Airbnb featured this scene in its website banner last fall. Image from the website

When The Sarasota News Leader contacted Airbnb in December 2016 — following an earlier County Commission discussion — Benjamin Breit, the firm’s public affairs director for Florida, wrote in a Dec. 19, 2016 email, “We have recently had productive conversations with the Sarasota Tax Collector’s Office and remain optimistic that we will be able to move forward on an agreement that will allow Airbnb to collect and remit tourist development tax dollars on behalf of our hosts. We’ll continue to move forward with conversations in whatever pace the Tax Collector prefers. We work with counties on an individual basis to help ensure that the local home sharing rules and regulations work for them.”

The memo

DeMarsh noted at the outset of his Jan. 24 remarks that his Jan. 18 memorandum — a report the board had requested — was “quite detailed.” It explains that Airbnb, which is based in San Francisco, contracts with property owners for use of its online platform and then charges guests a 9% service fee; the host pays a 3% fee for use of the platform.

DeMarsh’s memorandum adds, “Both service fees are separately stated to the Guest and the Host apart from the rental cost of the property.”

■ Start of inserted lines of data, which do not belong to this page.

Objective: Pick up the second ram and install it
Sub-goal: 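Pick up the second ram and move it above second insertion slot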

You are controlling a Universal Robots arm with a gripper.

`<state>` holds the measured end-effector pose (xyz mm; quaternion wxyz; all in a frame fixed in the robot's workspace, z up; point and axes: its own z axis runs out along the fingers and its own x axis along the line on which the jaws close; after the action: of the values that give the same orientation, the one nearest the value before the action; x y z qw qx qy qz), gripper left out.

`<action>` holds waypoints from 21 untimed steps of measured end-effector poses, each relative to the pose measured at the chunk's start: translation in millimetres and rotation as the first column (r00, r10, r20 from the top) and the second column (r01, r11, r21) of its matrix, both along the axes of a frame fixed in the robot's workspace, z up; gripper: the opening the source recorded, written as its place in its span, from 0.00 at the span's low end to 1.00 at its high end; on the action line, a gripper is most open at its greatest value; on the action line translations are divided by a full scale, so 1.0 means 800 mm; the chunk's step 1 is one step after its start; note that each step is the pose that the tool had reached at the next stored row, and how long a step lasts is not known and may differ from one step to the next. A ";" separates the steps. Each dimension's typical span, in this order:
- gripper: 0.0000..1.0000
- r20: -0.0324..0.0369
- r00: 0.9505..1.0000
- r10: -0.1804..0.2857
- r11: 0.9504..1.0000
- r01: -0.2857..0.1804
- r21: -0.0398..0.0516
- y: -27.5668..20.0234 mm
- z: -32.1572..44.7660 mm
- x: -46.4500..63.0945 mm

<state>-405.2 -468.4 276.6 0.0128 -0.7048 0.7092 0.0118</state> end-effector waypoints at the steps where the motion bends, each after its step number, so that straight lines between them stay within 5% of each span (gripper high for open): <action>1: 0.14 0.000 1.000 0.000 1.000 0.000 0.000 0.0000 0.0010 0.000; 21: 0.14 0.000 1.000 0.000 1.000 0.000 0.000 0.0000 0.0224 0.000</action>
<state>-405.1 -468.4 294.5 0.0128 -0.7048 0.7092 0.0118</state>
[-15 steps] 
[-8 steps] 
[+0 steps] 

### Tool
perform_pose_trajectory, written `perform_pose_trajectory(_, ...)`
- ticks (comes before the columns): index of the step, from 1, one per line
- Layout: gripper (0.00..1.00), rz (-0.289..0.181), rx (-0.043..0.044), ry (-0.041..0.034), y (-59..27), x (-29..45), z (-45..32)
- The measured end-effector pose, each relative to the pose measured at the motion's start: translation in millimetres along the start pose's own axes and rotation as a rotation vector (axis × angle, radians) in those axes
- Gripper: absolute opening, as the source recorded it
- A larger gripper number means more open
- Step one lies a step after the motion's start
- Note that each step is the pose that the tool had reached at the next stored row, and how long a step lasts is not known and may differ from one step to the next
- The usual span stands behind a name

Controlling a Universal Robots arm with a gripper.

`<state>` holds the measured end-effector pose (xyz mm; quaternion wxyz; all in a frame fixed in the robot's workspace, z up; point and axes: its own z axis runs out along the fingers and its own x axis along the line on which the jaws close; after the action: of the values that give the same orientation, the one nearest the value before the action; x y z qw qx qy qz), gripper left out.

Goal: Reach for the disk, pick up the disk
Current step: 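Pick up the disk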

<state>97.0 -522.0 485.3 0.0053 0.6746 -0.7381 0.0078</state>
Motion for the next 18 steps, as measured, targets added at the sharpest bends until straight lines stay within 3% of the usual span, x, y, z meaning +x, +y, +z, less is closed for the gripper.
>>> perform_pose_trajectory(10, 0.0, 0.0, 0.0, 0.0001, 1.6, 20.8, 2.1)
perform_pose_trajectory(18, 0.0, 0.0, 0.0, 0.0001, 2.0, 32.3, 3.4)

Sarasota County Tax Collector Barbara Ford-Coates holds an award she recently received from a state organization. Contributed photo

Section 125.0104 (3)(a)1 of the Florida Statutes says that “every person who rents, leases, or lets for consideration any living quarters or accommodations, in any hotel, apartment hotel, motel, resort motel, apartment, apartment motel, rooming house, mobile home park, recreational vehicle park, condominium or timeshare resort for a term of 6 months or less” is subject to payment of the Tourist Development Tax.

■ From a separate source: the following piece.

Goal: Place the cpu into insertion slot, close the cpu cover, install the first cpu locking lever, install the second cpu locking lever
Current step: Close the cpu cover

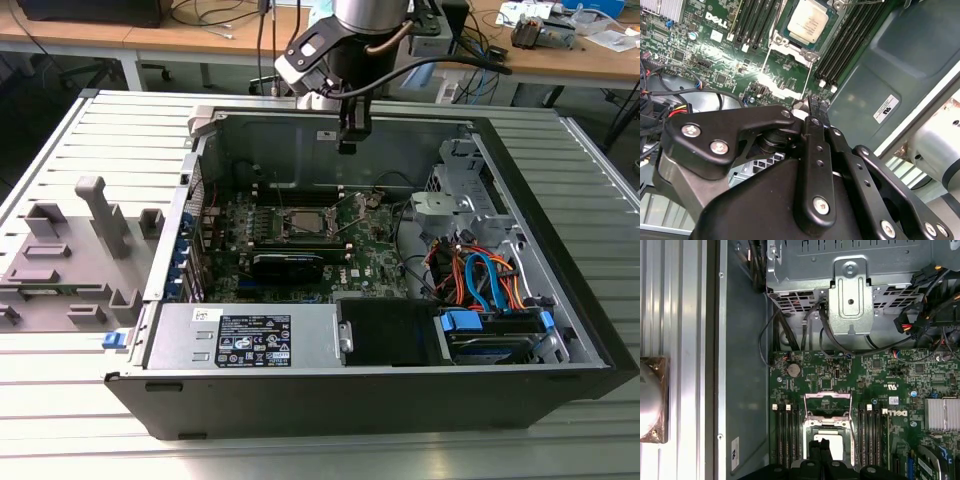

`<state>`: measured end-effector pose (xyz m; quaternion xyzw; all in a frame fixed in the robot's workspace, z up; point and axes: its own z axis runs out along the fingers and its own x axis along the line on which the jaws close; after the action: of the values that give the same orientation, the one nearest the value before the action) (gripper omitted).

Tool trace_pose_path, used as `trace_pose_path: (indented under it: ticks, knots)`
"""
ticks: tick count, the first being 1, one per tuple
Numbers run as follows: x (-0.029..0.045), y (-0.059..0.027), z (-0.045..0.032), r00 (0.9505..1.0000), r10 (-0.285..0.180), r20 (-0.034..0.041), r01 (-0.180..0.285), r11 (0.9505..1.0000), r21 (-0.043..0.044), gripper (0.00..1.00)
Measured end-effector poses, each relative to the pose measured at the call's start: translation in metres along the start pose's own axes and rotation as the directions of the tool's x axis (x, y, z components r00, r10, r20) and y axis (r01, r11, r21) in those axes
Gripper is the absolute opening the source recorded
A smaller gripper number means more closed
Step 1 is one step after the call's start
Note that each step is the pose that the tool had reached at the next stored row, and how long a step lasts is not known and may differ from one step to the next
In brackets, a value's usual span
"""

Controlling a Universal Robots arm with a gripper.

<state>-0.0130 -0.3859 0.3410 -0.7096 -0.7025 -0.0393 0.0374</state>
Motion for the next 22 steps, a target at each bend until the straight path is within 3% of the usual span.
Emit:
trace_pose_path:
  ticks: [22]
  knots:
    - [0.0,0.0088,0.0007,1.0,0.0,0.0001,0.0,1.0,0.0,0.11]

Ford-Coates’ office handles the payments in Sarasota County.

As Ford-Coates has explained to the commissioners and the Tourist Development Council members, the initial collection agreements Airbnb signed with Florida jurisdictions “included provisions that many counties were not willing to accept,” as DeMarsh put it in the memorandum. “The primary concerns were the anonymity of property owner information, the requirement that the County give up its ability to seek prior TDT revenues, auditing limitations and confidentiality requirements.” However, he continued, “Over the last several months, Airbnb has conceded its request for confidentiality of agreements and has [accepted] provisions that do not waive the County’s right to seek property owner information, auditing data and past revenues.”

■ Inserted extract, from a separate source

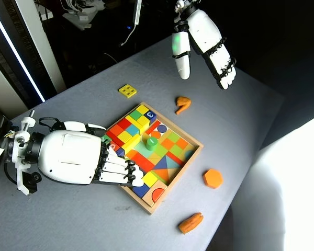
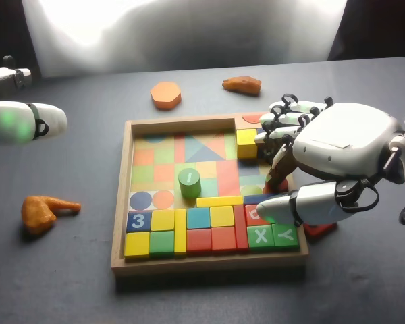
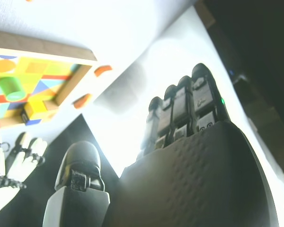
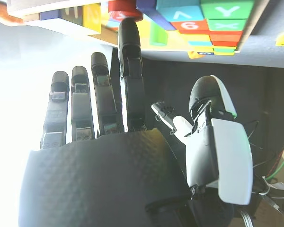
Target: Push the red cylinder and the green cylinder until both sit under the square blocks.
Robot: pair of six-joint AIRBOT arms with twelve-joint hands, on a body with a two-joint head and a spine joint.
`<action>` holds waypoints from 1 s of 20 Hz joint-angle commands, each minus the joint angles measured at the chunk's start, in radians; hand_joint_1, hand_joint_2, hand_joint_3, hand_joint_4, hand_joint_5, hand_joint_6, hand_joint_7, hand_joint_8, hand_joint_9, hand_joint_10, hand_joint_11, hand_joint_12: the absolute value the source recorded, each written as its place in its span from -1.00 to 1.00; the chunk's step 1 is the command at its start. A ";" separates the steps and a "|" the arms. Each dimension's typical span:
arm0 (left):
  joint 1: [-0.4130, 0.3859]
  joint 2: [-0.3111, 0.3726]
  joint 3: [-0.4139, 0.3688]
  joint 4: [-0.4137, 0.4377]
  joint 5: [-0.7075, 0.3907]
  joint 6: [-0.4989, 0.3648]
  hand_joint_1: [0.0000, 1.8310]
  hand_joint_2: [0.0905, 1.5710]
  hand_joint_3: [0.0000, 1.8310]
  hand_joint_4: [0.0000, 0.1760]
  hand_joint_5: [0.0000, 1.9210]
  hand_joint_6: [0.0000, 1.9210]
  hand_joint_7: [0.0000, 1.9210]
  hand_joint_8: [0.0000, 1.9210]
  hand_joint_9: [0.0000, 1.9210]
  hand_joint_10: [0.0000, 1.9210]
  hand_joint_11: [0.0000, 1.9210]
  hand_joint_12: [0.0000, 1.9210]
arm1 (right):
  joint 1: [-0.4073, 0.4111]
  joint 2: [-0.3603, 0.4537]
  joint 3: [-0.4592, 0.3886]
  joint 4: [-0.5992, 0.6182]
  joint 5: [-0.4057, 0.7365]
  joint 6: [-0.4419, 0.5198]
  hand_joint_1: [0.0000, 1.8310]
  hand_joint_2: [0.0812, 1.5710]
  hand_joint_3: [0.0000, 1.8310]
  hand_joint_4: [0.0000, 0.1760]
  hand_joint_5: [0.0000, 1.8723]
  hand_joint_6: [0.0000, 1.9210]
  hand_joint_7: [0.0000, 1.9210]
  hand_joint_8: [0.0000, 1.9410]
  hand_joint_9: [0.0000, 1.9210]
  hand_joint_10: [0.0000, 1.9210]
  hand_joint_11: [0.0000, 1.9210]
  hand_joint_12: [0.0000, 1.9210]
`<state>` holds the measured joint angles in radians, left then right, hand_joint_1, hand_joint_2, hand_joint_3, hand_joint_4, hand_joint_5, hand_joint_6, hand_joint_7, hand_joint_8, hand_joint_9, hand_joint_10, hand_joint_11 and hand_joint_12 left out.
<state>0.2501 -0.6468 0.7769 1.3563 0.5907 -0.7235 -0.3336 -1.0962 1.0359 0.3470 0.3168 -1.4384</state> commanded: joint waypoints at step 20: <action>-0.013 0.002 0.008 0.059 0.020 -0.001 -1.00 0.64 -1.00 -0.56 -0.96 -1.00 -1.00 -1.00 -1.00 -1.00 -1.00 -0.90 | 0.123 0.006 -0.004 -0.006 0.058 0.008 -0.97 0.44 -1.00 -1.00 0.03 -1.00 -0.59 -1.00 -0.77 -0.99 -1.00 -0.68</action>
<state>0.2501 -0.6468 0.7769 1.3563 0.5919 -0.7235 -0.2230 -1.1042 1.0374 0.3473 0.2699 -1.4342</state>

Among the provisions of the Hillsborough County agreement, the memo notes, are the following:

  • Airbnb has assumed liability for any failure to report, collect and/or remit the correct amount of TDT, based on what a guest paid.
  • The Hillsborough County Tax Collector’s Office will audit Airbnb on the basis of TDT returns, instead of auditing any individual guests or hosts, “unless and until [DeMarsh’s emphasis] an audit of Airbnb by the Tax Collector has been exhausted and the matter remains unresolved,” the memo explains.
  • Nothing in the agreement will prevent the Hillsborough County tax collector from seeking TDT revenue generated by Airbnb transactions prior to the signing of the document.

• Airbnb has agreed to maintain a complete record of its hosts’ property in its records, according to Florida law, and it will notify hosts and guests that the TDT will be collected and remitted to the tax collector.